İlk sahnelerdeki görsel anlayış ve görüntüye gelen kimi unsurlar Greenaway’in filmi hakkında iyi bir fikir veriyor ve bu sahnelerdeki anlayış öykünün sonuna kadar da devam ediyor. Bu ölüm, seks ve saplantılar öyküsünde ikilik ve/veya simetri kavramları varlıkları ve yoklukları ile ön plana çıkıyor. Öykünün kahramanı iki kardeşin ikiz olmaları, tek bacağı kesildiği için vücut simetrisi bozulan bir goril, Alba’nın vücut simetrisini önce kaybedip sonra tekrar “elde etmesi”, simetrinin kaybının bazen simetrinin varlığına göre daha avantajlı olması (“Bacaksızların ülkesinde tek bacaklı kadın kraliçe olur”), bedenin çürüme sürecinin kesinlikle simetrik bir şekilde ilerlemediği gerçeği, bir hamileliğin iki erkekle birden ilgili olması (“Bana kalırsa ikiniz de babasınız”), ikiz bebek doğumu ve bir balığın yalnızlığını gidermek için karşısına bir ayna yerleştirilmesi gibi farklı örnekler verilebilir öykünün bu odak noktası ile ilgili olarak. Tüm bunlara “siyam ikizleri” konuşmalarını ve kardeşlerin soyadlarının “Deuce” (bu sözcük, iskâmbil kağıtlarındaki “iki” ve zarın “iki”yi gösteren yüzü için de kullanılıyor İngilizcede) olmasını da ekleyebiliriz. Özetlemek gerekirse, Greenaway ikilik ve simetri kavramları üzerinde ilerleyen bir oyun oynuyor ve bizi de bu oyunu izlemeye davet ediyor.

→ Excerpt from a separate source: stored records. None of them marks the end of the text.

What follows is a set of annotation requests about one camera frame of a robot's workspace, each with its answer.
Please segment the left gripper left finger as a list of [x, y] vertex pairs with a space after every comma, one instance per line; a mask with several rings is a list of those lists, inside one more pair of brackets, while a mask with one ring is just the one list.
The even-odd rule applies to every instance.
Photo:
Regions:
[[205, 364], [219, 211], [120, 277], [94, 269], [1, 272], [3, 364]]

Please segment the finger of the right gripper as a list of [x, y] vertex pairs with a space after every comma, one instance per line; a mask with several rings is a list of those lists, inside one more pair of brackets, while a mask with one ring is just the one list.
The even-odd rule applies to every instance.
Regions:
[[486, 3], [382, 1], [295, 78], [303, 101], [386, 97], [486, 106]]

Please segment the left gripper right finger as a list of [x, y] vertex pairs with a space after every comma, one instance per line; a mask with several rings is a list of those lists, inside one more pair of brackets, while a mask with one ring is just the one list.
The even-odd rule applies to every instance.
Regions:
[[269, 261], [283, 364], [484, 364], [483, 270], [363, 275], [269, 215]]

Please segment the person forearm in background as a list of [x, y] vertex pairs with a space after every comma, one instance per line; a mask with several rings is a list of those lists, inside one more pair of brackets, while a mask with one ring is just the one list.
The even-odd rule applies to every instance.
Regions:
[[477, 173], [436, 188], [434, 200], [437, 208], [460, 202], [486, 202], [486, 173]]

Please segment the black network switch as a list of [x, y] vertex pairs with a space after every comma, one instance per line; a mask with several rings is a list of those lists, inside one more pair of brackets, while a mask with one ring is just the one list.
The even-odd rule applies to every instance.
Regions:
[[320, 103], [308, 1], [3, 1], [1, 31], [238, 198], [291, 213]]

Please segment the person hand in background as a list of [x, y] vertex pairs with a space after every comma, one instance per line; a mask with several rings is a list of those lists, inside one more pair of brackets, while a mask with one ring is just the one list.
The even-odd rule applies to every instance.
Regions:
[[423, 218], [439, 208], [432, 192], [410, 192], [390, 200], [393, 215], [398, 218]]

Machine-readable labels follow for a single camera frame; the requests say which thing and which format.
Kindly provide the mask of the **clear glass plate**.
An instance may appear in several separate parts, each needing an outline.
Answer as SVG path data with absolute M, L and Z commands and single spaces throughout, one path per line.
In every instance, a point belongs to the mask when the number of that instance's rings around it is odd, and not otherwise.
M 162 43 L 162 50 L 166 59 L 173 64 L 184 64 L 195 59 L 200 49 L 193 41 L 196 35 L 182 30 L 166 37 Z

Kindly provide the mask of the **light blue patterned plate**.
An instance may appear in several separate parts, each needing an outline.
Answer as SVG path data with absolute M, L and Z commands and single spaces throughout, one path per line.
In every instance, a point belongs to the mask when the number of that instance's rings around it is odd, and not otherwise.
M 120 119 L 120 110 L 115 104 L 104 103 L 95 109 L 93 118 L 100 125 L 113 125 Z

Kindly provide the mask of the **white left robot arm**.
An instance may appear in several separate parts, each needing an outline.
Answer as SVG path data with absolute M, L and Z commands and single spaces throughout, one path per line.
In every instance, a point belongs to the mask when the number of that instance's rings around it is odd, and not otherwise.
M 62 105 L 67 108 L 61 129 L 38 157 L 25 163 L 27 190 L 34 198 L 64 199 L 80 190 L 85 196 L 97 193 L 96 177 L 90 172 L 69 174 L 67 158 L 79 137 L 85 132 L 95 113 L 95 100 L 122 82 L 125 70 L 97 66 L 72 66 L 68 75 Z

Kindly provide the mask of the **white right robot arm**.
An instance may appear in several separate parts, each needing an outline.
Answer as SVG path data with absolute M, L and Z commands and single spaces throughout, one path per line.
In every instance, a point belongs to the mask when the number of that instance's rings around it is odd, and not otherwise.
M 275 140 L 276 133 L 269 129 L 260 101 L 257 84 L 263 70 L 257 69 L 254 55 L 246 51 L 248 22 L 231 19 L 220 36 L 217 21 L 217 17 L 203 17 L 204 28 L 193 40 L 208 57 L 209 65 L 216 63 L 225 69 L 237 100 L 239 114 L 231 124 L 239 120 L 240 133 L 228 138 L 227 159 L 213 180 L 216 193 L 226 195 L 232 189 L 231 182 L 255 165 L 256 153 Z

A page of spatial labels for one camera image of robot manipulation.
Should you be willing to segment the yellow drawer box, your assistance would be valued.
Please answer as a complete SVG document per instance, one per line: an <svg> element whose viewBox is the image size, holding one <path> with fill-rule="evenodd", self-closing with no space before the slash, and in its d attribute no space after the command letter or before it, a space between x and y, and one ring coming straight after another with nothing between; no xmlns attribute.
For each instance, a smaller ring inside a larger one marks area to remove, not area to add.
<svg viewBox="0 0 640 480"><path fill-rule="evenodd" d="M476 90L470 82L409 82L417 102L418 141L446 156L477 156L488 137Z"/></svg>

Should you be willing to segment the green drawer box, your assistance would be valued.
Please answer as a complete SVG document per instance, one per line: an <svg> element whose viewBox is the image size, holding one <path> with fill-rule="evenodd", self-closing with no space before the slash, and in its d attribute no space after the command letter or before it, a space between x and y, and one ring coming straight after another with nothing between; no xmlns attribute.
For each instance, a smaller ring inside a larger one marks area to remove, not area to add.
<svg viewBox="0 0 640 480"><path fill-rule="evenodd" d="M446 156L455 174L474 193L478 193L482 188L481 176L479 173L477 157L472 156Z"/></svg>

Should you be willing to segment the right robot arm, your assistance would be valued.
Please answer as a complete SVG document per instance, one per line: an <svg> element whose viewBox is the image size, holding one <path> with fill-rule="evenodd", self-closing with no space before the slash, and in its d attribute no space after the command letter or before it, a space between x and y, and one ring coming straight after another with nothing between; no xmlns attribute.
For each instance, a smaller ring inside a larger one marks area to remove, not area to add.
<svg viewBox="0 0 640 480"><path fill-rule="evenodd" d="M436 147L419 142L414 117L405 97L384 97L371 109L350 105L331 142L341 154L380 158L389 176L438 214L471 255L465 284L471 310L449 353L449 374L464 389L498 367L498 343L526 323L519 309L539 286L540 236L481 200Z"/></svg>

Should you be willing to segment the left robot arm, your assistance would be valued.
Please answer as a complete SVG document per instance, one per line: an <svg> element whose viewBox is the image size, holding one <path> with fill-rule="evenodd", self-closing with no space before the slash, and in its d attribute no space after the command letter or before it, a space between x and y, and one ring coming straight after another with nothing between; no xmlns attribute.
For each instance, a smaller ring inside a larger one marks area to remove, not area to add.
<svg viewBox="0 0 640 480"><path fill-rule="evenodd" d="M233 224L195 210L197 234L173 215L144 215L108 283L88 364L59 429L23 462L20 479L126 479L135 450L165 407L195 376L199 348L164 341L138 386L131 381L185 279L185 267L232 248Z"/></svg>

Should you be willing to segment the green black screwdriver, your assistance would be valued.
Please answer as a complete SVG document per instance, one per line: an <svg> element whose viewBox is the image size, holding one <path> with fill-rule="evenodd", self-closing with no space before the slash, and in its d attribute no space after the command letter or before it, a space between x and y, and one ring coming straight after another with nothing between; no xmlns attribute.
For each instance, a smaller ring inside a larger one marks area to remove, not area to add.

Kardeşlerden özellikle birinin sürekli olarak izlediği ve David Attenborough’un seslendirdiği BBC belgeselinden görüntüler ve karakterlerin bu görüntüler üzerine konuşmaları sık sık karşımıza çıkıyor hikâye boyunca. “Hayatın başlangıcını izliyorum; çünkü sonunu biliyorum” diyor kardeşlerden biri belgeselin yaşamın başlangıcı bölümünü seyrederken. Sonun ölüm olduğunu bilseler de, sonrasındaki çürümeye saplantılı bir ilgi göstermesini engellemiyor bu. Bitkilerden hayvanlara farklı canlıların çürüme süreçlerini çok kısa aralıklarla fotoğraflayarak kayıt altına alan Deuce kardeşlerin bir adım ileri gidip, bu süreci insan bedeni için de kaydetmek istemeleri ise finaldeki trajikomik âna götürüyor bizi ve öykünün mizahı (karakterlerin saplantılı eylem ve düşünceleri üzerinden üretilen bir mizah bu) için güçlü bir örmek oluyor bu son.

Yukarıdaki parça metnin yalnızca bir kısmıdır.